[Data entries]
++++++++++
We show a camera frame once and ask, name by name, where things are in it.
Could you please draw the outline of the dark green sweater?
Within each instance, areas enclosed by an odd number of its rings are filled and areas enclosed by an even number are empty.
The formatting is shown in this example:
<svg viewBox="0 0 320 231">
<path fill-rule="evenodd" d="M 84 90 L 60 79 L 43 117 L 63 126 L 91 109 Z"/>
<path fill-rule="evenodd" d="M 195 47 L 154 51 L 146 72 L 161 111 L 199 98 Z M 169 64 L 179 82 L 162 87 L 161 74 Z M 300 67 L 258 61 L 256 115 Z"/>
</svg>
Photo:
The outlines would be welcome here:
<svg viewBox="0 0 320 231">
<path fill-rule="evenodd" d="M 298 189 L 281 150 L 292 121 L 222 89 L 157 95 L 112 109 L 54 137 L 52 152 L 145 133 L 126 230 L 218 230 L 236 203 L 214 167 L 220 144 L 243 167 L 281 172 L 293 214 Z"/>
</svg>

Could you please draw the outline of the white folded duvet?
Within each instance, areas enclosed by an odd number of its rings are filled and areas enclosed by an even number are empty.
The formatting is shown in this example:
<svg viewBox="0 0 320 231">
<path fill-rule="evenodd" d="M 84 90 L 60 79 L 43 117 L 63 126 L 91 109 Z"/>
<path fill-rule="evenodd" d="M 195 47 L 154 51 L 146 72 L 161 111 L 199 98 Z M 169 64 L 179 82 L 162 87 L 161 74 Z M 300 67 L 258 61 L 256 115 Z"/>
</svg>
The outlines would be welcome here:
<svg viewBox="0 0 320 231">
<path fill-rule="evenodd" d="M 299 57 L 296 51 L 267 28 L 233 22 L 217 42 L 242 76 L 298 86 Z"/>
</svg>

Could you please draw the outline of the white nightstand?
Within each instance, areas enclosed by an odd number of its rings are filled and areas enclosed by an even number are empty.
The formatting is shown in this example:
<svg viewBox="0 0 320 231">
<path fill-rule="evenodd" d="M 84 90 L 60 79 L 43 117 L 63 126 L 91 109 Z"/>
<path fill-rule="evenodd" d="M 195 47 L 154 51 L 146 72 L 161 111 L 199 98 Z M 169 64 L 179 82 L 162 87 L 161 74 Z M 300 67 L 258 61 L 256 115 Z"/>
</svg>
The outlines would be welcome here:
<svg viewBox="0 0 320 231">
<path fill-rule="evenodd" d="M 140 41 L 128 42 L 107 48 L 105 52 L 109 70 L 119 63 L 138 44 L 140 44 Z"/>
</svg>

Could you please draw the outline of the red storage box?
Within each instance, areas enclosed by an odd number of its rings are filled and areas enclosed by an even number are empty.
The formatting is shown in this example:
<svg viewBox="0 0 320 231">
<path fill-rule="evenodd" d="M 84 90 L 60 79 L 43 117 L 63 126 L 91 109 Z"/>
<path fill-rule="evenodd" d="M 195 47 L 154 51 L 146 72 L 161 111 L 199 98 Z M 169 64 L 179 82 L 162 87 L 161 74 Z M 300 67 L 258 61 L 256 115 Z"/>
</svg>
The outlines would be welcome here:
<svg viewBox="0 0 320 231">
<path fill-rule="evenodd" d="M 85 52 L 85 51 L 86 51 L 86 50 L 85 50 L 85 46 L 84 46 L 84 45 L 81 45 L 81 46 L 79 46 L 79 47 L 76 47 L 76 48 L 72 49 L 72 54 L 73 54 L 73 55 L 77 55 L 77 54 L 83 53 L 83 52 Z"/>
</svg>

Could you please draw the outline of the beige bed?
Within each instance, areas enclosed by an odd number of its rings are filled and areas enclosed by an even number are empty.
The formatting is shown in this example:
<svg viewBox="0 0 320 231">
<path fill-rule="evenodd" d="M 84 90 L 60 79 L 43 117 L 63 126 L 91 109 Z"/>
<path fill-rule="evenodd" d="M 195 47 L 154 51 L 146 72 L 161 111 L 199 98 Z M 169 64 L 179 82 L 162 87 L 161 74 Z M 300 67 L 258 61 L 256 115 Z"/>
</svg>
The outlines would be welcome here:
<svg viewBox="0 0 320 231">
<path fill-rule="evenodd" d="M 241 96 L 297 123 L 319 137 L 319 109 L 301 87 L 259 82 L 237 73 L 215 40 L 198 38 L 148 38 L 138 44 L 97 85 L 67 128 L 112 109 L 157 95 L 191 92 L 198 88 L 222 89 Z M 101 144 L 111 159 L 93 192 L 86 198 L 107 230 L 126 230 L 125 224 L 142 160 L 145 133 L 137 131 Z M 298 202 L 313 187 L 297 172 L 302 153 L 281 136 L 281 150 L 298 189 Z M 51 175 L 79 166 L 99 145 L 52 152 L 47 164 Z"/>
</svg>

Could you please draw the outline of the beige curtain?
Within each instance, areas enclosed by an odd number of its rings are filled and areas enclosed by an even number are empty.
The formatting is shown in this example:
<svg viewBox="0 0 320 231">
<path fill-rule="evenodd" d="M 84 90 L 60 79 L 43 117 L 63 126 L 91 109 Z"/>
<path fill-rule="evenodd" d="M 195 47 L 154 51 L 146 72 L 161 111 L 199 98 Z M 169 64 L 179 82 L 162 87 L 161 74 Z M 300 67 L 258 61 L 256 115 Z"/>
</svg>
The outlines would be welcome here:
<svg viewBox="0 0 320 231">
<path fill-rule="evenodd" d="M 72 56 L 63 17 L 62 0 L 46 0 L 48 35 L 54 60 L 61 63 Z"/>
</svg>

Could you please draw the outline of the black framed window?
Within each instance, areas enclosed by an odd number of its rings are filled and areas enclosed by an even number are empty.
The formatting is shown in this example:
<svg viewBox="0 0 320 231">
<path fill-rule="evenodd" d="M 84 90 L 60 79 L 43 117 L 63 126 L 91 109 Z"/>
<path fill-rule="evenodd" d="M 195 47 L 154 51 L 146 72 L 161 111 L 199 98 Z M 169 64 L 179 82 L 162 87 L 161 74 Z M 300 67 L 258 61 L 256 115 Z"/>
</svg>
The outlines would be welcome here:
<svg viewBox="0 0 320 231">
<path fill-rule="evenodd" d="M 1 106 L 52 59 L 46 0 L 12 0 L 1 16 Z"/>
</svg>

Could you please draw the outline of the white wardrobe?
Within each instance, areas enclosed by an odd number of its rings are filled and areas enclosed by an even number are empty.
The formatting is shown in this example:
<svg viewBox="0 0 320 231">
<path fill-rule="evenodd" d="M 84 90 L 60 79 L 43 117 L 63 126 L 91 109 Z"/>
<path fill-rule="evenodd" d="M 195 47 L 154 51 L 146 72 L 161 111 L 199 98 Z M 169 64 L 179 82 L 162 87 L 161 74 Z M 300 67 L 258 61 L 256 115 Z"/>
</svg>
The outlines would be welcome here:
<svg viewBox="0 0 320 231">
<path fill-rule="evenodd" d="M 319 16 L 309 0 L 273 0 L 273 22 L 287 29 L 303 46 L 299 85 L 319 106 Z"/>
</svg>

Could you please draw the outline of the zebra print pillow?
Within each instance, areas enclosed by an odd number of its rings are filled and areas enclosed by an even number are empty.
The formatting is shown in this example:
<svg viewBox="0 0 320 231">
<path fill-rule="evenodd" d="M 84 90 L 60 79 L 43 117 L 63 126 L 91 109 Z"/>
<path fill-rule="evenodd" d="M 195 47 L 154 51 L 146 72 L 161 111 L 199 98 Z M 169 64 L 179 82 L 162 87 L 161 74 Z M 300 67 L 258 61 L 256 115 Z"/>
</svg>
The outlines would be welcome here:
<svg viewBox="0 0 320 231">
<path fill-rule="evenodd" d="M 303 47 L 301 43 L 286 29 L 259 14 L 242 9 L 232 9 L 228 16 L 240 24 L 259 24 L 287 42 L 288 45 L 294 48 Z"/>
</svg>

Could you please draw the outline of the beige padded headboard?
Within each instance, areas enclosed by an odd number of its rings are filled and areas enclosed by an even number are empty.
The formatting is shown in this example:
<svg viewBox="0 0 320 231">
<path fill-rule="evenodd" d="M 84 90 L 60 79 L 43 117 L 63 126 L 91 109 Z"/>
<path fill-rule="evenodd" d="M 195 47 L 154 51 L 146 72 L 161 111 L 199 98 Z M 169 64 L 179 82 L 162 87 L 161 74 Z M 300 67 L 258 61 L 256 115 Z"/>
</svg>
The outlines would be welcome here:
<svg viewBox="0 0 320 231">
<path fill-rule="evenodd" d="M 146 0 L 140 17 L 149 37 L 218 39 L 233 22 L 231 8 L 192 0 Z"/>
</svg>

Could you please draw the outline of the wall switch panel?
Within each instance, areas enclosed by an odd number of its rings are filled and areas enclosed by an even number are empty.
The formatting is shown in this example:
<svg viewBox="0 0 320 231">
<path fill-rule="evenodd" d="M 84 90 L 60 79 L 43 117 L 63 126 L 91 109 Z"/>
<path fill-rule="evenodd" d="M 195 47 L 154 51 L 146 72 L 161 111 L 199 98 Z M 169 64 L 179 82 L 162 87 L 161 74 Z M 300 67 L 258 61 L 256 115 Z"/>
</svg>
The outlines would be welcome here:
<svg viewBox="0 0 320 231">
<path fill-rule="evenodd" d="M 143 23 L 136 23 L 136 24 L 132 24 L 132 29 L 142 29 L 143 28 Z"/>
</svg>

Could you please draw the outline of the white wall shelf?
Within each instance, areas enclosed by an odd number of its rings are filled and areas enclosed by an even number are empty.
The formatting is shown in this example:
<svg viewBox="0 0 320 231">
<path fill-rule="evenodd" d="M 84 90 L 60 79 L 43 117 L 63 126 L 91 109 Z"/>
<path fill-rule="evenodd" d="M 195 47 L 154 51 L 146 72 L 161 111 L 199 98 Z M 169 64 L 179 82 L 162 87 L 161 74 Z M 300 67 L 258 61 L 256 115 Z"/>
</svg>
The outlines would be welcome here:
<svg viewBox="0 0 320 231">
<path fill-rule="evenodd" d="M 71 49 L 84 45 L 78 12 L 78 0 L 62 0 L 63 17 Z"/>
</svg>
++++++++++
#### THE PROBLEM
Your task is to gather all lines from the entries above that hold the word "wall".

#### WRITTEN ANSWER
Could you please draw the outline of the wall switch panel?
Could you please draw the outline of the white wall shelf?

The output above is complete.